The "stars" rating system is not an objective way to measure the quality of the story, or product, it is a marketing tool to manipulate the consumers into buying by implying the expensive products are worth the extra cost because of supposed quality. It is never objective, it always leads to manipulations, and should be either ignored or completely abandoned.
While 2.5 star out of 5, or 5/10 (same thing, 10 point scale) is average from the purely mathematical standpoint, it's a middle value, it is already total failure from the marketing perspective it is used for.
In some cases, you have a complex algorithm that actively pushed down and hides the story under the certain threshold, like the Royal Road, where anything under the 4.5 star is on the way out, and anything below 4 is total failure. System is simply set up this way to sell the certain story, certain products in case of their Amazon's sugar daddy, and it doesn't care for the logical / mathematical standpoint. 3 stars on the 0.5 to 5 scale is actually above average already, but the system doesn't see it this way, even 4 is not enough.

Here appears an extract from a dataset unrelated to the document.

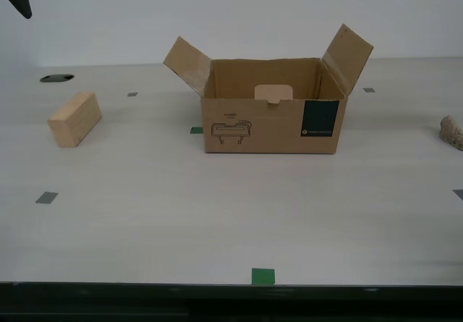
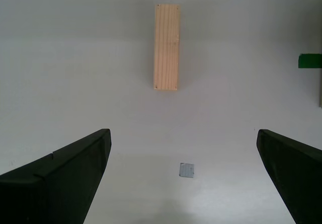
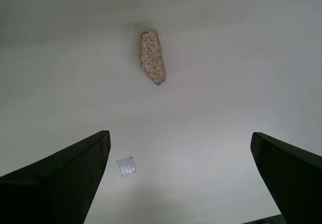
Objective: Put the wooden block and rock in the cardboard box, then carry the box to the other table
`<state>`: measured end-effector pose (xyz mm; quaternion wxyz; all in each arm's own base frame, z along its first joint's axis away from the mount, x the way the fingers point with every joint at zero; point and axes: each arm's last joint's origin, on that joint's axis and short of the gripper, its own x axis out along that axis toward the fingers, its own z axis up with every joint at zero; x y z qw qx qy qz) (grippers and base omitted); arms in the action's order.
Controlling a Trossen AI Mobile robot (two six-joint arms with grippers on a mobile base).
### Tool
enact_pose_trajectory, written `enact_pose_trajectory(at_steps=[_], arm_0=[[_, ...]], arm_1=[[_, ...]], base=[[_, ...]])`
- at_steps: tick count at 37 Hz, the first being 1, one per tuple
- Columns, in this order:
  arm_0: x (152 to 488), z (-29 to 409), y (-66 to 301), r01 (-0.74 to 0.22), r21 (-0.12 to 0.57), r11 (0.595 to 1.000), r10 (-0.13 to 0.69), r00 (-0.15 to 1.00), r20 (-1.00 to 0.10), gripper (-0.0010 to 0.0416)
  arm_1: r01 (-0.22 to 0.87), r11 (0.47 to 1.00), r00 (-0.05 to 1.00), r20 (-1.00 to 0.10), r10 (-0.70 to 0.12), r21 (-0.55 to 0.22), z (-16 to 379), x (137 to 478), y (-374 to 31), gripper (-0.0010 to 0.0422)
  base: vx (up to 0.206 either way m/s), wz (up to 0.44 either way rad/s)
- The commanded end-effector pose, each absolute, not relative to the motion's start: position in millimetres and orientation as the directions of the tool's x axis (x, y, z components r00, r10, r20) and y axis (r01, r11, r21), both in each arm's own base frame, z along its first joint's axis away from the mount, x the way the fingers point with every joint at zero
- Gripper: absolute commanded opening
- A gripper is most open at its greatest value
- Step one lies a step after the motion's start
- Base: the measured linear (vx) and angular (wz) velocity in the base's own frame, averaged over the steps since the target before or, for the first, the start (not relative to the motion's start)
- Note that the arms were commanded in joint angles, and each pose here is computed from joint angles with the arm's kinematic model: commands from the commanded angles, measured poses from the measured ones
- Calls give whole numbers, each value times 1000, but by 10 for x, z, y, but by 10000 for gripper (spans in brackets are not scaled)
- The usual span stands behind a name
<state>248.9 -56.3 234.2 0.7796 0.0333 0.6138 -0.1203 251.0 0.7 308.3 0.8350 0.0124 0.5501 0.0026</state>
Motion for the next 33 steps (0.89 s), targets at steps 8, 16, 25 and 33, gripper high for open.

In other cases, you have simply average the Scribble Hub uses; it isn't as unfair considering there doesn't seem a additional mechanism for hiding the stories the Amazon's Royal Road has, but damage was already done. Effect is psychological and many readers would unconsciously not read the story under the 4.5 threshold simply believing they are bad regardless of the objective quality, entirely forgetting that with one rating of 0.5 and one rating of 5, the average is 2.75 because they are not the mood or math and fixate on what the people designing this wanted. Highest values only, usually above 4.5.
Not to mention this system absolutely ruins the community, since not only people are naturally drawn to higher numbers which do not correspond to higher quality, all of them would try to game the system.
No one rates the stories on the objective scale of 1 to 5, or 1 to 10, they rate it on relative scale i.e. how much damage they want to do the story so the final value fits their worldview.
If you have a story that one person liked, and have only one rating, the second user who thinks your story is kinda average will not rate it 3 (or whatever the average value is), he will rate it lowest possible to inflict highest damage to balance the final score, and in the process, destroy the chance that the final rating would be objective, all because of human psychology.